WASHINGTON -- The Panamanian civilian casualties in Operation Just Cause are covered neatly if cynically by a Pentagon euphemism -- 'collateral damage.'
As in all combat operations, too many who paid with their lives in the American invasion were innocent noncombatants. But, unquestionably, the civilian casualties also included thugs of the so-called Dignity Battalions.
Among civilians, incomplete reports disclose the fighting resulted in about 400 killed and 2,000 wounded.
Of up to 13,000 people displaced, about 5,000 still are without shelter.
With hindsight, it seems clear the Pentagon brass underestimated the opposition, a mistake which resulted in high casualties in the generally friendly civilian population.
Television viewers throughout the world saw the destruction of civilian housing by the awesome but inappropriate use of massive American firepower.
What they saw was a style of conventional fighting more suitable for a world war than a surgical strike to decapitate a drug-dealing dictator's army and bring him to justice.
Artillery blasted targets surrounded by apartments crowded with civilians in the heart of Panama City.
GIs trained machine guns on doubtful resistance, while ultra-sophisticated F-117 stealth attack aircraft bombarded the overmatched defenders.
If such overkill had tragic results for some innocents, a few of the gross excesses were comic.
Some bozo brainstormed a strategy that had GIs shooting out the street lights around the Panama City's Vatican Embassy. The nunciature houses deposed despot Manuel Antonio Noriega, the target of the massive American intervention who is seeking political asylum.
Another silly strategist ordered GIs to search the Nicaraguan ambassador's residence, a foray President Bush later had to concede was a 'screw-up.'
One clever tactician ordered his troops surrounding the nunciature to assault Noriega's senses with boom boxes blasting heavy-metal rock.
Such shenanigans trivialize the sacrifice of the 23 American military men killed in the so far futile effort to bring the murderous strongman to justice.
The 25,000 troops committed to the operation by Bush killed 297 Panamanian soldiers but failed to capture Noriega.

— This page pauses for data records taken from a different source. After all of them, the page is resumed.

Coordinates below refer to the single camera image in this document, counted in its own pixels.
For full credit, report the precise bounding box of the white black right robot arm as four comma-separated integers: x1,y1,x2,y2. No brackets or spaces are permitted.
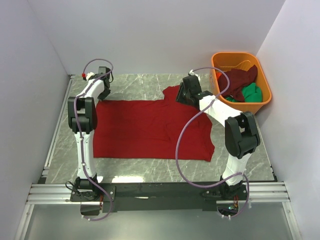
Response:
176,75,261,200

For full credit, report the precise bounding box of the orange plastic laundry basket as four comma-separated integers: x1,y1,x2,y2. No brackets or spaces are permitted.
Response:
211,52,272,114

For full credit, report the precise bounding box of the bright red t shirt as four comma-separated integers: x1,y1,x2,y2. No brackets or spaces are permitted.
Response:
93,85,215,162

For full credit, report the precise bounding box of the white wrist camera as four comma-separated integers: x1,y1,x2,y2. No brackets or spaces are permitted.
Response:
81,72,96,81
188,69,201,81

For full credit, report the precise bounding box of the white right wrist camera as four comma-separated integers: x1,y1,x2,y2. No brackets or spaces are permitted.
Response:
188,69,201,81

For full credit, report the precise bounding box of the dark maroon t shirt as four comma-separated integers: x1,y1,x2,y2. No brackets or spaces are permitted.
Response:
221,65,258,102

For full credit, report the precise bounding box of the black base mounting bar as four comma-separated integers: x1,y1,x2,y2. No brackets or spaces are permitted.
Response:
70,182,248,216

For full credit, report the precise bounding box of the aluminium frame rail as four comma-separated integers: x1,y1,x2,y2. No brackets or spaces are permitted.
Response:
26,182,291,205

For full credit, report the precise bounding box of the orange red garment in basket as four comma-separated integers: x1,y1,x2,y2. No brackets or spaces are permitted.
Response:
216,72,222,79

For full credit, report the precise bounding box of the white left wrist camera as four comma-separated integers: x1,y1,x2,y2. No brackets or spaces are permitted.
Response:
81,72,96,81

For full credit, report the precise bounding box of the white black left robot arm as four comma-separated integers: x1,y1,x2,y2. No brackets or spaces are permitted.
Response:
67,66,113,202

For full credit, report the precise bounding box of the green t shirt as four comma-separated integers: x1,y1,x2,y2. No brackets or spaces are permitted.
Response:
225,83,263,103

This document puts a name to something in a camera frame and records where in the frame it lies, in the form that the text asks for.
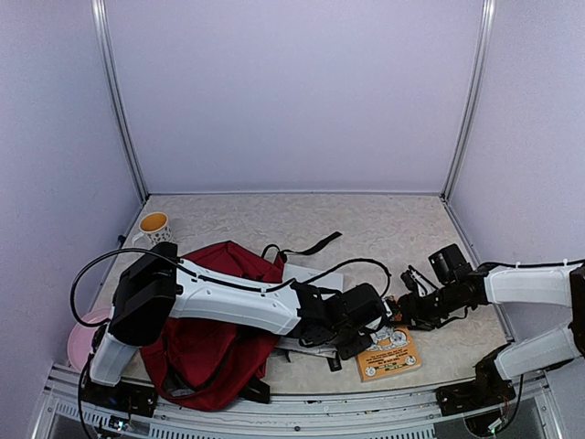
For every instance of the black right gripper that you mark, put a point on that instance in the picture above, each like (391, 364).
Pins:
(404, 302)

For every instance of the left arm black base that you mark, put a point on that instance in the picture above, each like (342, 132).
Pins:
(124, 397)

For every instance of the red backpack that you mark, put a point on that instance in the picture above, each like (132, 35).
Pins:
(204, 364)

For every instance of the left aluminium frame post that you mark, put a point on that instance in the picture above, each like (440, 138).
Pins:
(101, 24)

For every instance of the orange comic booklet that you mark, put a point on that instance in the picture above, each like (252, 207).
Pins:
(392, 352)

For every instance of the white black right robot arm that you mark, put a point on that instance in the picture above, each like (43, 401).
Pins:
(542, 304)

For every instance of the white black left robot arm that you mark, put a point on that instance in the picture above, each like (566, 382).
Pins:
(311, 306)

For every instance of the pink black highlighter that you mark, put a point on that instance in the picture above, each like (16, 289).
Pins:
(334, 364)

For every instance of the pink plate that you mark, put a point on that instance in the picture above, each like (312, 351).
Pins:
(80, 337)

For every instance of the right aluminium frame post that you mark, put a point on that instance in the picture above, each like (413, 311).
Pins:
(472, 99)

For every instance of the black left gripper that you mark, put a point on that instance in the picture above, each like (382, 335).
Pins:
(348, 352)

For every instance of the white patterned mug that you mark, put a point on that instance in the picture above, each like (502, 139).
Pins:
(155, 228)

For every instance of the aluminium frame post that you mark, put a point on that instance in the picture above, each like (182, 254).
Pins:
(472, 99)
(101, 24)

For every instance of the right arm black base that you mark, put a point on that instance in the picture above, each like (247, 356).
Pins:
(486, 389)

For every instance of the aluminium front rail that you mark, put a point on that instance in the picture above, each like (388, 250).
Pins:
(411, 413)

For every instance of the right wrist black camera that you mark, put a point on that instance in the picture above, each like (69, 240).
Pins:
(450, 263)

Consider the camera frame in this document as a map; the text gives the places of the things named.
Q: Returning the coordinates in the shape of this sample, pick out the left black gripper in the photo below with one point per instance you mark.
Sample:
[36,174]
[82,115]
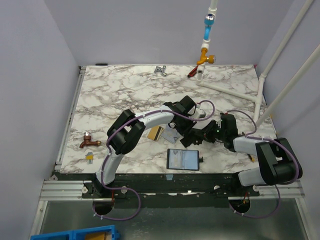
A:
[191,123]

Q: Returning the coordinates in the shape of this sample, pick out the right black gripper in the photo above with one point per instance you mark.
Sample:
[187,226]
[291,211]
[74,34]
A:
[200,133]

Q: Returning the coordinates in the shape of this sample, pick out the silver grey credit card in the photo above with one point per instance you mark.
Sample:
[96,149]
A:
[170,134]

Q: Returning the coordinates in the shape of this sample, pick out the small black card stack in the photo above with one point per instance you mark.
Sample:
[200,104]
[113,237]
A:
[190,140]

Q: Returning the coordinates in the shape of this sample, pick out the gold credit card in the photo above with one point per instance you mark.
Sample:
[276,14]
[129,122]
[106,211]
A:
[155,133]

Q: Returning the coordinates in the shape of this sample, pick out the black leather card holder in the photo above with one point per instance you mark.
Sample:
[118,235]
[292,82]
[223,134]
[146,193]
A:
[190,160]

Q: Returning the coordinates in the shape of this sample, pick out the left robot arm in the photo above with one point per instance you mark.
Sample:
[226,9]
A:
[125,133]

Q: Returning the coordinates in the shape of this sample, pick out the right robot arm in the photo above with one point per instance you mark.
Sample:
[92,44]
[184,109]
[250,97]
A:
[277,162]

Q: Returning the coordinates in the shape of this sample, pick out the silver metal clamp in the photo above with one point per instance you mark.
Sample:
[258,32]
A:
[162,70]

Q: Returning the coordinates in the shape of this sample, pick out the orange pipe valve fitting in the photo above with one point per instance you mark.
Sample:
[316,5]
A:
[204,58]

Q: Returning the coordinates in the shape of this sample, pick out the brown brass pipe fitting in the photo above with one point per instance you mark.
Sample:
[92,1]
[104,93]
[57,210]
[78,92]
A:
[87,141]

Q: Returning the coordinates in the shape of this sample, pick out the yellow hex key set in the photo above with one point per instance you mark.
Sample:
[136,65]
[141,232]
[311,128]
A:
[89,158]

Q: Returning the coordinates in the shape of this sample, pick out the blue plastic bin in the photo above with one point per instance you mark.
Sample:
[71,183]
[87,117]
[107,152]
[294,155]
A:
[80,234]

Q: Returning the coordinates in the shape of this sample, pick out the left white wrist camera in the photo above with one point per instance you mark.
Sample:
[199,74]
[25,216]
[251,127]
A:
[199,113]

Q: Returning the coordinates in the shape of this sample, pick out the red handled tool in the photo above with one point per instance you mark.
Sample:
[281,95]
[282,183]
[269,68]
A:
[193,72]

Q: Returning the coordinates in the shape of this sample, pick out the yellow handled pliers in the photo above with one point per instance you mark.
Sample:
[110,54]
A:
[252,159]

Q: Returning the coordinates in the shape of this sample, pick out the white PVC pipe frame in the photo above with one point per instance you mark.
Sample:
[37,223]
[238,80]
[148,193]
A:
[258,118]

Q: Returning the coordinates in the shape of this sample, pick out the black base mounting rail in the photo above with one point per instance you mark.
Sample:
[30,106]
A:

The president Sunday visited soldiers wounded in the invasion and said his obligation to those who were killed solidified his desire to have Noriega extradited to the United States to face drug charges.
Bush scheduled his hospital visit in San Antonio, Texas, at the end of his six-day hunting, fishing and golfing holiday, which ends New Year's Day.
The president downplayed a rift between Washington and the Vatican over efforts to extradite Noreiga.
'If need be,' Bush said, invoking the name of Pope John Paul II, 'I'll get on the phone with the holy father.'
The pope may have some questions for the president about all those civilian casualties.